ECLI:NL:RBZWB:2025:4776
Rechtbank Zeeland-West-Brabant
- Eerste aanleg - enkelvoudig
- Rechtspraak.nl
Niet-ontvankelijkheid van beroep wegens niet-betaald griffierecht
In deze uitspraak van de Rechtbank Zeeland-West-Brabant, gedateerd 23 juli 2025, wordt het beroep van eiser tegen een besluit van de minister van Sociale Zaken en Werkgelegenheid behandeld. Eiser had beroep ingesteld tegen een besluit van 11 december 2024, maar de rechtbank oordeelt dat het beroep kennelijk niet-ontvankelijk is. Dit oordeel is gebaseerd op het feit dat eiser het verschuldigde griffierecht van € 194,- niet heeft betaald. De rechtbank wijst erop dat het niet tijdig betalen van het griffierecht niet verontschuldigbaar is, wat betekent dat er geen goede reden is gegeven voor het verzuim.

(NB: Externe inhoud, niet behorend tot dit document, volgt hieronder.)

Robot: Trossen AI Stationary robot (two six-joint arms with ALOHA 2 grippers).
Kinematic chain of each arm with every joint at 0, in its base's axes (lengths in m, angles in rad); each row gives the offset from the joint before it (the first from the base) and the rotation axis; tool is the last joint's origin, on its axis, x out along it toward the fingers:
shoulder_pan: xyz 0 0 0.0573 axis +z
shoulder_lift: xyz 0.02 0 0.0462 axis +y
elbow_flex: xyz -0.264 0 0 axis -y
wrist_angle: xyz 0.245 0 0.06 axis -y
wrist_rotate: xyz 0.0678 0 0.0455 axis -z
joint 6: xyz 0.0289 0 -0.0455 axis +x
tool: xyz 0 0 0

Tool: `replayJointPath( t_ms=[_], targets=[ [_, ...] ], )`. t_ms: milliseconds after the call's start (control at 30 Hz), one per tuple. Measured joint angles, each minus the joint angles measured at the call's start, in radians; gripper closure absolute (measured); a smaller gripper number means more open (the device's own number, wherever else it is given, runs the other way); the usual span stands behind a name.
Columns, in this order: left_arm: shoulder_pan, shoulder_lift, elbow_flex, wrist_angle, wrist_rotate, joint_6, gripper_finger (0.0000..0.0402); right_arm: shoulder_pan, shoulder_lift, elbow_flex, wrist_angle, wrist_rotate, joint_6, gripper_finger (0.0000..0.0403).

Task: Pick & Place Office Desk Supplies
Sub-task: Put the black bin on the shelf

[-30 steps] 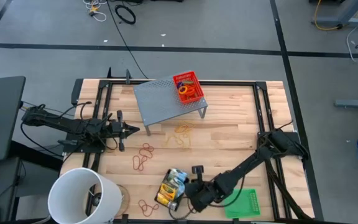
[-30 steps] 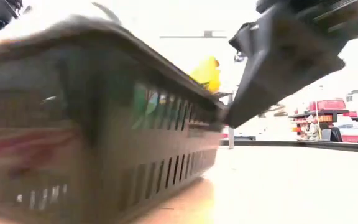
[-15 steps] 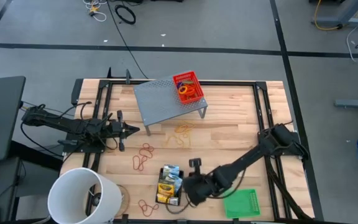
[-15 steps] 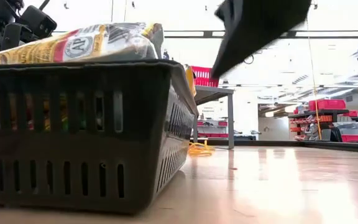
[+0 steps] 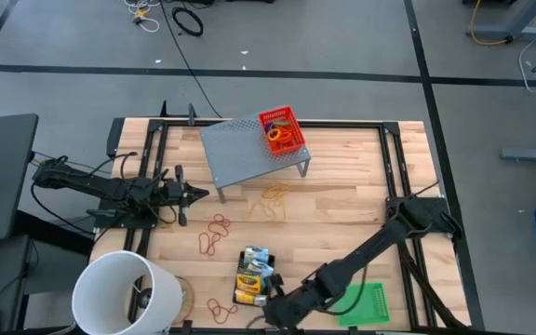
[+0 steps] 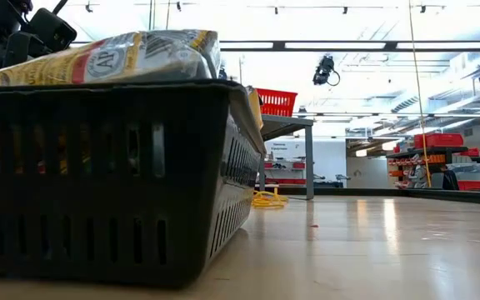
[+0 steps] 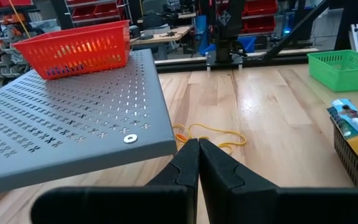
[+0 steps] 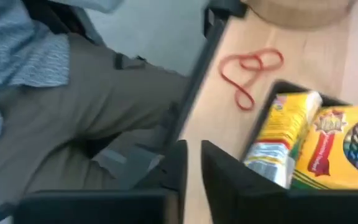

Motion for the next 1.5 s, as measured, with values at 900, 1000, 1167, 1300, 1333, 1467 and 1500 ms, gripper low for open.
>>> replayJointPath(
  t_ms=[900,1000,1167,1300,1333,1467,1500],
  targets=[
    [0.0,0.0,0.0,-0.014,0.0,-0.002,0.0387,-0.091,0.062,0.0,-0.058,-0.051,-0.08,0.0335],
    [0.0,0.0,0.0,-0.014,0.0,-0.002,0.0387,-0.105,0.06,0.001,-0.085,-0.038,-0.08,0.0336],
    [0.0,0.0,0.0,-0.014,0.0,-0.001,0.0387,-0.114,0.059,0.001,-0.087,-0.028,-0.084,0.0336],
    [0.0,0.0,0.0,-0.014,0.0,0.0,0.0387,-0.114,0.057,0.001,-0.091,-0.005,-0.097,0.0336],
    [0.0,0.0,0.0,-0.014,0.0,0.0,0.0387,-0.115,0.057,0.001,-0.096,0.005,-0.095,0.0336],
    [0.0,0.0,0.0,-0.014,0.0,0.0,0.0387,-0.126,0.055,0.002,-0.13,0.007,-0.079,0.0322],
    [0.0,0.0,0.0,-0.014,0.0,0.0,0.0387,-0.128,0.054,0.002,-0.14,0.009,-0.079,0.0316]
  ],
)
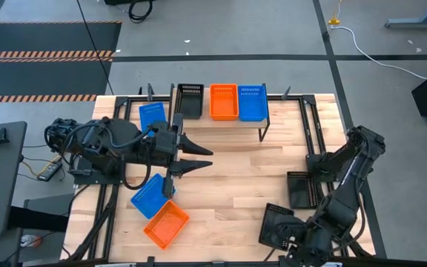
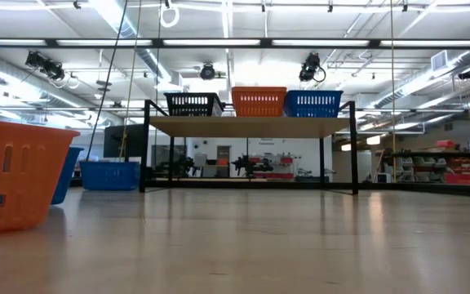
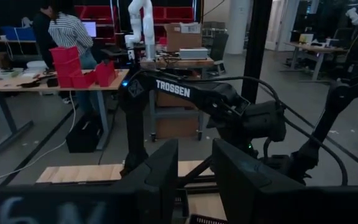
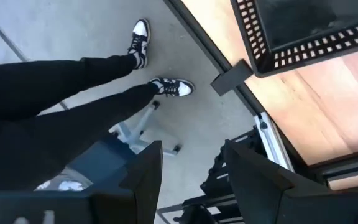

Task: Stack baskets on shelf by color
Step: Stack the bottom black bin on top of the black bin on the shelf

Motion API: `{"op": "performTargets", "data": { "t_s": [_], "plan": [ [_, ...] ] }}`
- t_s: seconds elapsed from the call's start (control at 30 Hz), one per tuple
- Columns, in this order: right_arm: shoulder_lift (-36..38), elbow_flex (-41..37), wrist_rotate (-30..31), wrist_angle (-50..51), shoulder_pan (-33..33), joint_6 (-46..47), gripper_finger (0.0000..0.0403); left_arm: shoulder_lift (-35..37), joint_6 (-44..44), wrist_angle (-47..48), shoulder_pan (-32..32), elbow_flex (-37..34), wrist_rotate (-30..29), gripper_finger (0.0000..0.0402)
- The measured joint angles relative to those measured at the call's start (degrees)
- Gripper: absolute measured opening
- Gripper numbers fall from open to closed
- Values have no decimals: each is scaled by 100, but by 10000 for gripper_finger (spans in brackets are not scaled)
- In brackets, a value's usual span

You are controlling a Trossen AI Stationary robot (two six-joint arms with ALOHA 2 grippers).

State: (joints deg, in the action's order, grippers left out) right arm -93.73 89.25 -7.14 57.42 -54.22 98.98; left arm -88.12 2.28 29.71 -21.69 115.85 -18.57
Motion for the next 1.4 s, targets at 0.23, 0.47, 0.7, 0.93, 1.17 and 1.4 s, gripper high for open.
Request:
{"op": "performTargets", "data": {
  "t_s": [0.23, 0.47, 0.7, 0.93, 1.17, 1.4],
  "plan": [
    [0, 0, 171, 141, -61, -164, 181, 0, 26, 15, 0, 0, 0, 107],
    [0, 0, 718, 1391, -7, -605, 181, 0, 305, 300, -4, 0, 1, 107],
    [7, -604, 970, 893, 244, -1134, 181, -2, 771, 582, -17, 0, 0, 107],
    [4, -1753, 325, -1376, 341, -1346, 181, -1, 1229, 626, -17, 0, -3, 107],
    [4, -2344, 619, -1686, 336, -1647, 181, -1, 1577, 968, -44, 0, -23, 107],
    [4, -2894, 645, -2332, 337, -2022, 181, -2, 1864, 1275, -42, 0, -24, 107]
  ]
}}
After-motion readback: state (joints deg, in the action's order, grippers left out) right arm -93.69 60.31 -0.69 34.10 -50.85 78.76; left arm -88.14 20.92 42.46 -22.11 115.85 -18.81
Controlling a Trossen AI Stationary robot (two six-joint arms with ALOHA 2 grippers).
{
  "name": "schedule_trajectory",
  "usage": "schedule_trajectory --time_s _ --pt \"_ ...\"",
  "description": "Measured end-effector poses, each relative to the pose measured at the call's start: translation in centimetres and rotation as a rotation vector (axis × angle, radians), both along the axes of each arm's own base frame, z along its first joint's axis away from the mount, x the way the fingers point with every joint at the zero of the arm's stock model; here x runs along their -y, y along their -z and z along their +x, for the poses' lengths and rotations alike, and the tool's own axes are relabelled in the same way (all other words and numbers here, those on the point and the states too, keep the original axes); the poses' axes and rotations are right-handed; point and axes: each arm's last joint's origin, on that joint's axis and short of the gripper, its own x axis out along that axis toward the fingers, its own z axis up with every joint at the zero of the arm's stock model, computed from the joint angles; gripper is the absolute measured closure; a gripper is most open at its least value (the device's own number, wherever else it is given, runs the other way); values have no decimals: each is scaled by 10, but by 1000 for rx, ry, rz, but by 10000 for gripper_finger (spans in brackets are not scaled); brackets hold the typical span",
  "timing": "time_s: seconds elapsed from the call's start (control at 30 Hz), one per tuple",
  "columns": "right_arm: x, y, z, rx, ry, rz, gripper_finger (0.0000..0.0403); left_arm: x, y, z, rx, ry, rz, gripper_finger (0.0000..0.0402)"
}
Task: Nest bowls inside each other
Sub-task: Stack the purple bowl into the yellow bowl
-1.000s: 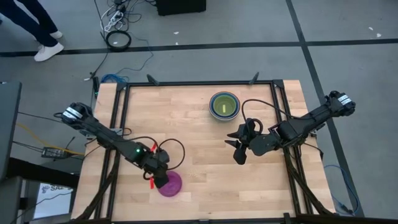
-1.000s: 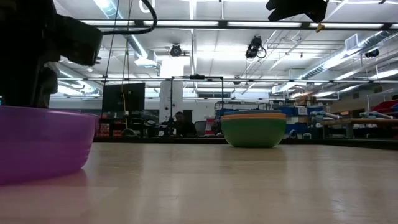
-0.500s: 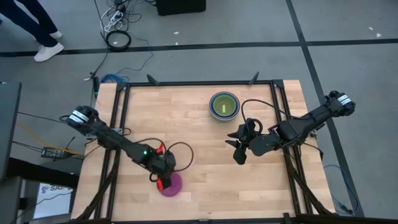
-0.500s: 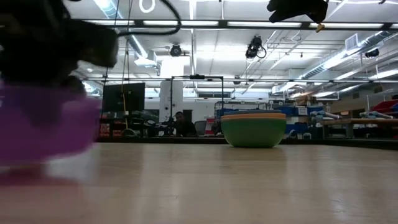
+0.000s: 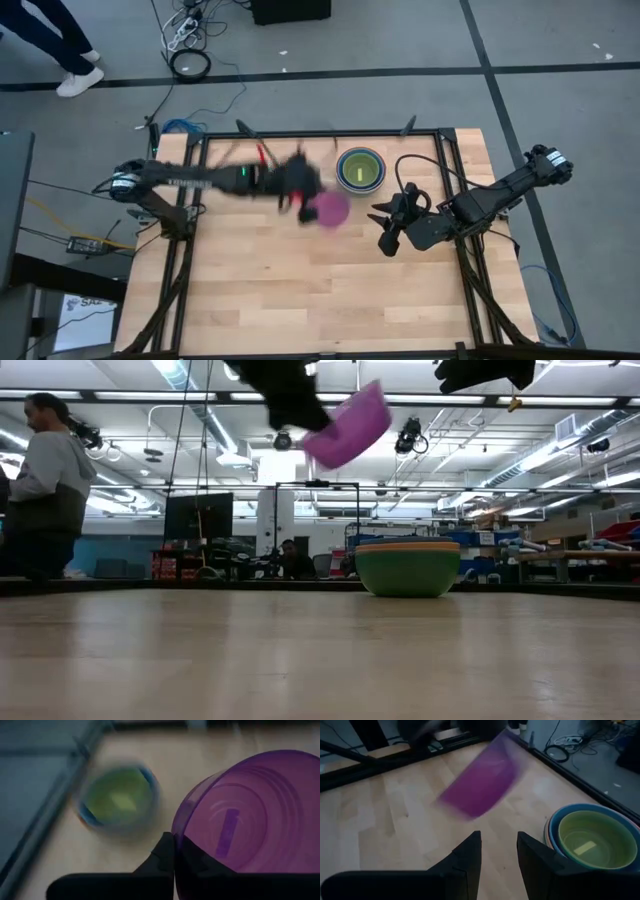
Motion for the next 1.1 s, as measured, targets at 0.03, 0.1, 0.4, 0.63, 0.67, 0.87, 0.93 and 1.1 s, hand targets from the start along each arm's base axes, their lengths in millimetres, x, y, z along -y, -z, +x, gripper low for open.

De griffier heeft eiser herhaaldelijk gewezen op de verplichting tot betaling van het griffierecht, maar de brieven zijn geretourneerd omdat eiser niet meer op het opgegeven adres verblijft. Ondanks pogingen om eiser via e-mail te bereiken, heeft hij geen reactie gegeven. De rechtbank concludeert dat het beroep niet-ontvankelijk is, wat betekent dat er geen inhoudelijke beoordeling van de zaak plaatsvindt en het bestreden besluit in stand blijft. Er is geen aanleiding voor een proceskostenveroordeling. De uitspraak is gedaan door rechter M. Snoeks, in aanwezigheid van griffier A.C.M.B. Flos, en is openbaar gemaakt via geanonimiseerde publicatie.